Verify that billing is enabled for your Google Cloud project.

Enable the Dataflow, Compute Engine, Cloud Logging, Cloud Storage, Google Cloud Storage JSON, BigQuery, Cloud Pub/Sub, Cloud Datastore, and Cloud Resource Manager APIs:

gcloud services enable dataflow compute_component logging storage_component storage_api bigquery pubsub datastore.googleapis.com cloudresourcemanager.googleapis.com

Create local authentication credentials for your user account:

gcloud auth application-default login

If an authentication error is returned, and you are using an external identity provider (IdP), confirm that you have signed in to the gcloud CLI with your federated identity.

Grant roles to your user account.
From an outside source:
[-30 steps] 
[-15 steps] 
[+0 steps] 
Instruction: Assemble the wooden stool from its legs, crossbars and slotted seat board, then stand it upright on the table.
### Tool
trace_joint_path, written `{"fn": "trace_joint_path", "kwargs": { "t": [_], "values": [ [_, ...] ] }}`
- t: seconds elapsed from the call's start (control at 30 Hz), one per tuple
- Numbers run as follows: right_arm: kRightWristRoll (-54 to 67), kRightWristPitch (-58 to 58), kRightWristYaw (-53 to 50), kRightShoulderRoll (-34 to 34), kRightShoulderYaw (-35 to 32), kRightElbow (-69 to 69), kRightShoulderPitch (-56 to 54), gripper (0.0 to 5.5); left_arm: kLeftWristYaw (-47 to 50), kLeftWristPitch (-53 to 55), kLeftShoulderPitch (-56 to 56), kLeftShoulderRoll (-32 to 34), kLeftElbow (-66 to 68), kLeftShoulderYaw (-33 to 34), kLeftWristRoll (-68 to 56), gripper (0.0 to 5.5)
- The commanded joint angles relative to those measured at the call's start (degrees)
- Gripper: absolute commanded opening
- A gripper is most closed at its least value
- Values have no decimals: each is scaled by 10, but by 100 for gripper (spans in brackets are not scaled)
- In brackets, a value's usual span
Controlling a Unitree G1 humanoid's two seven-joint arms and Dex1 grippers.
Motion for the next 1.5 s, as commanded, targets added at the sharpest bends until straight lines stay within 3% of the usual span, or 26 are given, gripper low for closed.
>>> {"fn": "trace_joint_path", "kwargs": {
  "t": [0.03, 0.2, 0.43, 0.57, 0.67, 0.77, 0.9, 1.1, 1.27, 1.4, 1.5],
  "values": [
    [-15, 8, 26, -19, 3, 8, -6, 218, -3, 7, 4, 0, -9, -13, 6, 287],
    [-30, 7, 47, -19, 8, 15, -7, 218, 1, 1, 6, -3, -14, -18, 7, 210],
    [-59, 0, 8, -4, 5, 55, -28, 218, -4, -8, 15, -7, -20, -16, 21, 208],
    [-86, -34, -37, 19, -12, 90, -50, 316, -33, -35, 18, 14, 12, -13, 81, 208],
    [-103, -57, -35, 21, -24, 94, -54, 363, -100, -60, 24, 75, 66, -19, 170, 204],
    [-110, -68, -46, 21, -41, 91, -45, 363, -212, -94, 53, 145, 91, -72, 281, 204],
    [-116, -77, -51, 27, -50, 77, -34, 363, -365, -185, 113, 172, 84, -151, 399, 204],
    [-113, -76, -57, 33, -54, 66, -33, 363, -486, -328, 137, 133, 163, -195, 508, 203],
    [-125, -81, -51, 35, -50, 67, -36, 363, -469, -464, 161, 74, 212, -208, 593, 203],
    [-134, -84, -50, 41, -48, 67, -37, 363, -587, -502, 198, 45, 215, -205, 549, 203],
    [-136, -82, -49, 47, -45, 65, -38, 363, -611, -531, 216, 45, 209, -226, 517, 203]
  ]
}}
Run the following command once for each of the following IAM roles: roles/iam.serviceAccountUser

gcloud projects add-iam-policy-binding PROJECT_ID --member="user:USER_IDENTIFIER" --role=ROLE

Replace the following:

PROJECT_ID: your project ID.
USER_IDENTIFIER: the identifier for your user account—for example, myemail@example.com.
ROLE: the IAM role that you grant to your user account.

Install the Google Cloud CLI.

If you're using an external identity provider (IdP), you must first sign in to the gcloud CLI with your federated identity.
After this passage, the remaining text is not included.